Şu an ne yazmalıyım? Ne mazeret uydurmalıyım? Nasıl bir gelecekten bahsetmeliyim! Kardeşim gibi sevdiğim Ufuk Sarıca, “öyle zor durumdaki, Coach olarak yapabilecek her şeyi denedi ama nafile,en ufak şekilde içime sindiremediğim devşirme oyuncu olarak sadece Dıxon’ın 23 sayı ve Melih’in 11 sayısından başka çift haneli sayı atamayan oyuncularımız için nasıl bir yorum yapmalıyım?” 17 top kaybı ile maç kazanmak kolay mı? İnanın, İsveç ve Letonya öyle ahım şahım takım değiller! Değiller de, biz kazanacak kadar ne iyi savunma yapabildik! Ne de sayı atacak gücümüz oldu! Aslında merak ediyorum! Yarın gazeeteler ne yazacak? Ancak satırlar arasında kaybolan basketbolun istatistik ve normal ligimizin puan cetvelini bile vermeyen gazeteler gözünde basketbol olarak hala sinek kadar değerimiz yok!

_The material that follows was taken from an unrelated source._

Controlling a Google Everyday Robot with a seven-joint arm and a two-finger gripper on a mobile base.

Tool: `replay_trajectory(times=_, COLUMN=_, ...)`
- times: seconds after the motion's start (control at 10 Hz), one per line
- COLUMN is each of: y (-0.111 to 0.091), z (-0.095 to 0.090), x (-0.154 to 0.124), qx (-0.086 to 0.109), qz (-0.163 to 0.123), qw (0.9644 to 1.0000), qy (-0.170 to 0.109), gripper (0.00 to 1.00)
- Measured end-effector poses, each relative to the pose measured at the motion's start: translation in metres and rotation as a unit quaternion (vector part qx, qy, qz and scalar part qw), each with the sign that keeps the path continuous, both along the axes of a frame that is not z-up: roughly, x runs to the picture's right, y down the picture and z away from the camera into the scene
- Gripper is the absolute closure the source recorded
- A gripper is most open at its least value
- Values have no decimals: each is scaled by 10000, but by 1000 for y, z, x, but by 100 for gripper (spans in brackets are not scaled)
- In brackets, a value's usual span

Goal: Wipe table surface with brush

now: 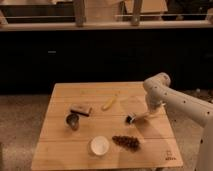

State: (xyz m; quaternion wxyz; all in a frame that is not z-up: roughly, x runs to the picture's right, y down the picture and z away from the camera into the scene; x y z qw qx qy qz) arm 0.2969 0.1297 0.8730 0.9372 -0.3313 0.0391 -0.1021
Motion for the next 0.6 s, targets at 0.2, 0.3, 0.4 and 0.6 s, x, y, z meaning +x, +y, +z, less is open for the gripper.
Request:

İlk çeyrek 14/21 ikince çeyrek 32/36 ve üçüncü çeyrek 57/54 ve maç sonu 79/70 Allahtan ikili avarajda daha iyiyiz. Letonya takım halinde ve bireysel başarısı sınırlı bir takım. Jakovics 10, Lomazs 10, Smits 13, Meiers 13, ve Pieners10 sayı attılar. Şimdi evimizde oynayacağımız iki maç var. Aklıma takılan önemli bir konu var. Dünyanın en önemli ülkelerinden biriyiz. Büyük organizasyonlar ülkemizde yapıldığında; benim bildiğim geçmişte para kazandırıyordu! Neden geleceğin Avrupa hatta Dünya Şampiyonalarına talip olmuyoruz ki, elimize fırsat geçtiği halde! Yoksa evimizde organize edeceğimiz Şampiyonada Milli Takım kadromuza mı güvenmiyoruz?